How many lines of these entries include the string "fuzzy"? State the number alone.

Items from a data source
[Start of Attachment]

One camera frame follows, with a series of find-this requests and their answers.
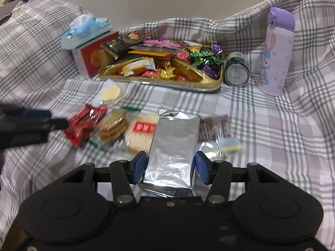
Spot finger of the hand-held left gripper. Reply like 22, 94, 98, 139
48, 119, 69, 131
16, 109, 53, 122

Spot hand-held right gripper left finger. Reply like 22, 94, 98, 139
63, 151, 147, 204

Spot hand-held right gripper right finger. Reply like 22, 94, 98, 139
195, 151, 279, 204

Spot red snack packet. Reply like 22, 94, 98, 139
64, 105, 109, 147

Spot rice cracker red label packet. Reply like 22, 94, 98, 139
123, 115, 160, 155

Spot silver foil packet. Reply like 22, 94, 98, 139
137, 108, 202, 198

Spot pale pastry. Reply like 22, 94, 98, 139
99, 82, 126, 108

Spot silver yellow striped wrapper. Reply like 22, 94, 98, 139
200, 137, 244, 160

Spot brown chocolate clear packet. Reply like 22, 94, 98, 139
199, 115, 232, 144

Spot brown cookie packet green ends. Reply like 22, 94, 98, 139
89, 107, 140, 149

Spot plaid blanket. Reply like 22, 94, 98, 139
0, 0, 335, 251

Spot red and white box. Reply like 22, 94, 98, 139
72, 31, 121, 78

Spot gold divided snack tray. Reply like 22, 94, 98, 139
99, 40, 225, 94

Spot blue tissue pack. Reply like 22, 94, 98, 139
61, 14, 112, 50

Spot dark green drink can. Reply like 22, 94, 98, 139
224, 52, 250, 87

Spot pile of wrapped candies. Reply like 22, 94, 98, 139
101, 31, 225, 83

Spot purple rabbit print bottle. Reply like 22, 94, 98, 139
256, 7, 296, 95

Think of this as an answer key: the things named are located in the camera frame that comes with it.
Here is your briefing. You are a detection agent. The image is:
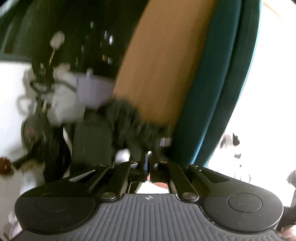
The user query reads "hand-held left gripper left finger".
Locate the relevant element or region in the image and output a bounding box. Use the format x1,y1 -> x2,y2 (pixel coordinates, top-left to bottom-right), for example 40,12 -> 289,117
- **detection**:
61,152 -> 149,202

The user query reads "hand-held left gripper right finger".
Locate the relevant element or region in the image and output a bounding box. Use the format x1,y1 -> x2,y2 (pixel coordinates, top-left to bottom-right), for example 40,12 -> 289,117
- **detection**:
149,152 -> 234,202

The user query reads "black garment with label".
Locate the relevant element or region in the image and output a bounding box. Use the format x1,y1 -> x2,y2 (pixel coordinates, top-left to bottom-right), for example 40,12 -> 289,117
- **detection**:
105,97 -> 173,156

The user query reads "pale lilac container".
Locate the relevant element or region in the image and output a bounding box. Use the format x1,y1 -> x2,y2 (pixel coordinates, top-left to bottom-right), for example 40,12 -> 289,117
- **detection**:
76,68 -> 115,109

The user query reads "white cloth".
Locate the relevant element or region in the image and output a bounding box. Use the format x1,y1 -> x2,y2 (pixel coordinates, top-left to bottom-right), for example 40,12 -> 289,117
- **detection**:
47,65 -> 85,127

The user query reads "wooden board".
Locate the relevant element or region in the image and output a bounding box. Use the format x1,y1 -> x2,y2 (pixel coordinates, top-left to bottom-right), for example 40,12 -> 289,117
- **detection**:
113,0 -> 218,137

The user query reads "teal curtain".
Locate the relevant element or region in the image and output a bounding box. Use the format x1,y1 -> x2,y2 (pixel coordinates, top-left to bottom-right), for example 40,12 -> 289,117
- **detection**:
172,0 -> 263,167

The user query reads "black shelf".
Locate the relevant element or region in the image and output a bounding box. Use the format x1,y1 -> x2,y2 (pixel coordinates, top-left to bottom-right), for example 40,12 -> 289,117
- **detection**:
0,0 -> 148,77

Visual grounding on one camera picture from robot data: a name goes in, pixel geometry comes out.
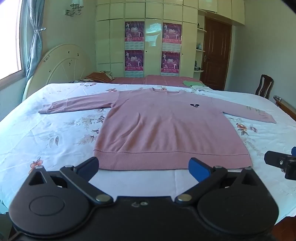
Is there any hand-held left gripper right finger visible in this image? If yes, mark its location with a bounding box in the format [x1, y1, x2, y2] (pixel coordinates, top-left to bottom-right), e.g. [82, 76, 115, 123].
[174, 157, 263, 206]

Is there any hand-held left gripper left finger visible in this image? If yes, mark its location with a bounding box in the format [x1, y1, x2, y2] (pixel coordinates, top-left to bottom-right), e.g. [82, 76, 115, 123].
[28, 157, 114, 206]

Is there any pink long-sleeve sweater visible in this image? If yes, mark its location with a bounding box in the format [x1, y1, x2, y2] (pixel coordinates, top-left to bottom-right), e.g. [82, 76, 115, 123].
[38, 88, 277, 171]

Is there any brown wooden furniture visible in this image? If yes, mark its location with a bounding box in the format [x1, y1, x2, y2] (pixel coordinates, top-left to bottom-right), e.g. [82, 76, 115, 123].
[273, 95, 296, 121]

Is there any white floral bed sheet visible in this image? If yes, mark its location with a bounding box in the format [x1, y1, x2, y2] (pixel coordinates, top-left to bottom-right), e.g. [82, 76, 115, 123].
[0, 82, 296, 223]

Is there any dark wooden chair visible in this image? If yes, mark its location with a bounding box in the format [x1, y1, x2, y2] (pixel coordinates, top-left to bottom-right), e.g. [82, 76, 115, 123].
[255, 74, 274, 100]

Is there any green folded cloth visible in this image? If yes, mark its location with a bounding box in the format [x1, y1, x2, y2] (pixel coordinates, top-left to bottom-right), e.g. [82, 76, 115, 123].
[183, 80, 206, 87]

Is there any brown striped pillow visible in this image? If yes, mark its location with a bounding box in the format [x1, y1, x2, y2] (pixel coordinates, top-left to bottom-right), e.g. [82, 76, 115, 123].
[84, 72, 114, 83]

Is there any pink bed cover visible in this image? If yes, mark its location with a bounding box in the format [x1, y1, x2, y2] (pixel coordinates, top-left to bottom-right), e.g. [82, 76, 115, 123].
[109, 75, 203, 88]

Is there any cream rounded headboard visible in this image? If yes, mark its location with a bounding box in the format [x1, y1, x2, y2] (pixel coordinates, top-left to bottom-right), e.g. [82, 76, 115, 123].
[22, 44, 93, 102]

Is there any brown wooden door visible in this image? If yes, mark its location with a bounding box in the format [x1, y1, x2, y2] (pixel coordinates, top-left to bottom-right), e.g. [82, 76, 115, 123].
[200, 17, 232, 91]

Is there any cream corner shelf unit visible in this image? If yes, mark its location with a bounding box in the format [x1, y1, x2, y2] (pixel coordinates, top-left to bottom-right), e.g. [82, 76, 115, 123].
[196, 22, 207, 73]

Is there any cream glossy wardrobe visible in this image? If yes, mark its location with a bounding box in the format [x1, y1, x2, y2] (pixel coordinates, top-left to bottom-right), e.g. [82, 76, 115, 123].
[95, 0, 245, 80]

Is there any blue curtain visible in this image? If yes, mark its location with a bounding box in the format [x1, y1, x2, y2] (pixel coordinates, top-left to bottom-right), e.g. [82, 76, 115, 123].
[23, 0, 46, 78]

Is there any bright window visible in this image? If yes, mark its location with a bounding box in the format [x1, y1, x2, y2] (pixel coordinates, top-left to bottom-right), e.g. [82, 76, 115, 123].
[0, 0, 23, 80]

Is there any purple wall poster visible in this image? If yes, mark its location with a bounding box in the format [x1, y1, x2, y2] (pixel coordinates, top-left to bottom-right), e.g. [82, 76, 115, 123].
[125, 22, 145, 49]
[161, 51, 181, 77]
[162, 22, 182, 50]
[124, 49, 144, 77]

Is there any wall lamp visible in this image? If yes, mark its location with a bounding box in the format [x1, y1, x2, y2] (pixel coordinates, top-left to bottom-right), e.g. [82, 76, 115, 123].
[65, 0, 84, 16]

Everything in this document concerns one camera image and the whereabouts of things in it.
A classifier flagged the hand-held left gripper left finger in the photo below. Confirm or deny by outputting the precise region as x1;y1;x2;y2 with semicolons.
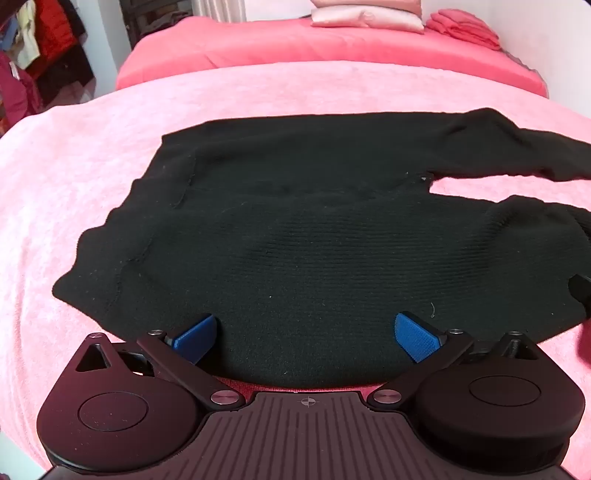
74;313;247;409

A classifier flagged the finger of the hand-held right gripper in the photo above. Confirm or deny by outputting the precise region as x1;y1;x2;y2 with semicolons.
569;273;591;320

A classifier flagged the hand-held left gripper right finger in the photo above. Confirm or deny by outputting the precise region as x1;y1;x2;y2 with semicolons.
368;312;546;409

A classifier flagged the light pink fleece blanket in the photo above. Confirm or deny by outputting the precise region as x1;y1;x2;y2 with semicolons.
0;60;591;468

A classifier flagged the folded red cloth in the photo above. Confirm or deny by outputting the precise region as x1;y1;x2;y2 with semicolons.
425;10;502;51

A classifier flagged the pink satin pillow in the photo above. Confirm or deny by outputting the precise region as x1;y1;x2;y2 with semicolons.
311;7;425;34
311;0;424;14

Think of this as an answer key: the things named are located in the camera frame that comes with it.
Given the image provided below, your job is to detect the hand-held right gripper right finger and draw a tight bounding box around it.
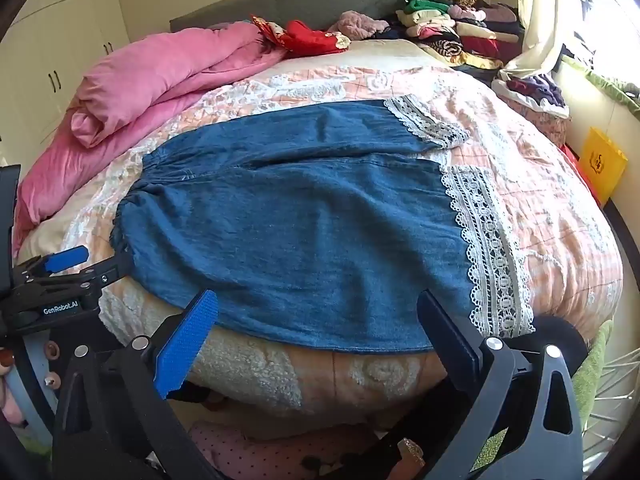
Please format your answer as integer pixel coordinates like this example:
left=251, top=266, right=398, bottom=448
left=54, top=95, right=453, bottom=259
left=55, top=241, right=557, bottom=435
left=416, top=289, right=586, bottom=480

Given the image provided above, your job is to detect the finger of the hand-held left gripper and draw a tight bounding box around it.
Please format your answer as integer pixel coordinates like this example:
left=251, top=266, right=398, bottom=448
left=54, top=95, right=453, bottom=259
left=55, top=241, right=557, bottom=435
left=12, top=246, right=90, bottom=286
left=65, top=252, right=133, bottom=293

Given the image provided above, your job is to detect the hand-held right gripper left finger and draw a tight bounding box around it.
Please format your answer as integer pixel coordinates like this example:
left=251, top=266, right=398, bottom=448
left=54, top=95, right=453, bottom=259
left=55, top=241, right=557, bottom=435
left=52, top=289, right=221, bottom=480

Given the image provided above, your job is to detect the blue denim pants lace trim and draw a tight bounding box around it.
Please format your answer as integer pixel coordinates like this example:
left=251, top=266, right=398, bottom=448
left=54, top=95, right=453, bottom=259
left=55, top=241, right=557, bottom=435
left=111, top=94, right=536, bottom=356

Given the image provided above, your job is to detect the black round object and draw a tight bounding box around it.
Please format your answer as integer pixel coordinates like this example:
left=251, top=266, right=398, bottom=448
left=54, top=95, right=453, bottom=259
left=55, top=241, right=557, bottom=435
left=525, top=315, right=591, bottom=361

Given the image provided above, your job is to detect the person's pink dotted clothing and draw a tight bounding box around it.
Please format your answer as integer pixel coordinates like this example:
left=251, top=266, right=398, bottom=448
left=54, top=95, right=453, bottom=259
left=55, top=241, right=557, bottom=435
left=187, top=420, right=381, bottom=480

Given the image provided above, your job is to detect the green fuzzy mat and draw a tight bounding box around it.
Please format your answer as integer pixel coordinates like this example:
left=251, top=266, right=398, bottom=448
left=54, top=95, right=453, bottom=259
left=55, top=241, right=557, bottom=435
left=570, top=320, right=616, bottom=421

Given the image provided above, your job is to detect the peach white chenille blanket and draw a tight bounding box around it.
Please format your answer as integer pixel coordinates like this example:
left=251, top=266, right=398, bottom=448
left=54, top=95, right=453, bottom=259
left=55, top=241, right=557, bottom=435
left=17, top=37, right=626, bottom=421

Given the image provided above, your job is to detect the white wardrobe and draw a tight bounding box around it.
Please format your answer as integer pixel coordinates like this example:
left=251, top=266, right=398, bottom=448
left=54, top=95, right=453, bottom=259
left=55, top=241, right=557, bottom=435
left=0, top=0, right=132, bottom=161

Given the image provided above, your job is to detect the pink quilt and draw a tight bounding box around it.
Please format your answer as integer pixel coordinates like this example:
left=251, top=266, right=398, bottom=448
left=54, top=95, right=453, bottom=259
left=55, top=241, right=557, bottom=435
left=12, top=21, right=291, bottom=256

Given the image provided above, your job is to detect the yellow paper bag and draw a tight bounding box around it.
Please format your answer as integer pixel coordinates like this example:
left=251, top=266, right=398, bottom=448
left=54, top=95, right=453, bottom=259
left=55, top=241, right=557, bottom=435
left=577, top=127, right=628, bottom=206

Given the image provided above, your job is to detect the purple clothes heap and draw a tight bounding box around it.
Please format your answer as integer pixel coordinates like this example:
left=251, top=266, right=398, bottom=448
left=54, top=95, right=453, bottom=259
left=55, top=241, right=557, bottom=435
left=492, top=72, right=571, bottom=120

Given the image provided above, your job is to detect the green sill cloth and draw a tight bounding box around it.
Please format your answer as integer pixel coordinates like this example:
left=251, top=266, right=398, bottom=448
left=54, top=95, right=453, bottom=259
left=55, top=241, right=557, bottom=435
left=562, top=55, right=640, bottom=121

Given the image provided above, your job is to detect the pile of folded clothes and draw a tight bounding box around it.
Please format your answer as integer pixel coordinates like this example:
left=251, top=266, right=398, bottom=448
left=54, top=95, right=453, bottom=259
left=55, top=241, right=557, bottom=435
left=397, top=0, right=526, bottom=68

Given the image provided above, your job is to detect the red patterned garment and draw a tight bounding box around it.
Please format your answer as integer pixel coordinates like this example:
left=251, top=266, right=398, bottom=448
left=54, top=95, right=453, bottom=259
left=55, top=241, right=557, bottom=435
left=250, top=14, right=351, bottom=58

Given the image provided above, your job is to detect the pink fuzzy garment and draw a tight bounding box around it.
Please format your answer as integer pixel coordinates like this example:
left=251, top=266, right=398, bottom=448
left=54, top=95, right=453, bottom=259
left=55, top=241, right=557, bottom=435
left=327, top=10, right=391, bottom=42

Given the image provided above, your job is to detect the cream curtain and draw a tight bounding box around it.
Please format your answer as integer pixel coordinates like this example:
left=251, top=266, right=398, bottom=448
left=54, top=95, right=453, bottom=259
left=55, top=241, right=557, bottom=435
left=502, top=0, right=586, bottom=78

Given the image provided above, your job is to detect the window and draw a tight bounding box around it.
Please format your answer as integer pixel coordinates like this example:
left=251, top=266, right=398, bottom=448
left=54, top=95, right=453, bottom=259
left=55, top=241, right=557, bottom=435
left=575, top=0, right=640, bottom=61

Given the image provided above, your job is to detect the white wire rack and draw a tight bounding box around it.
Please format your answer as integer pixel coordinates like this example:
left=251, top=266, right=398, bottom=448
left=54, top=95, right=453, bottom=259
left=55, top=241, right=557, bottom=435
left=575, top=350, right=640, bottom=461

[End of Attachment]

[Written answer]
2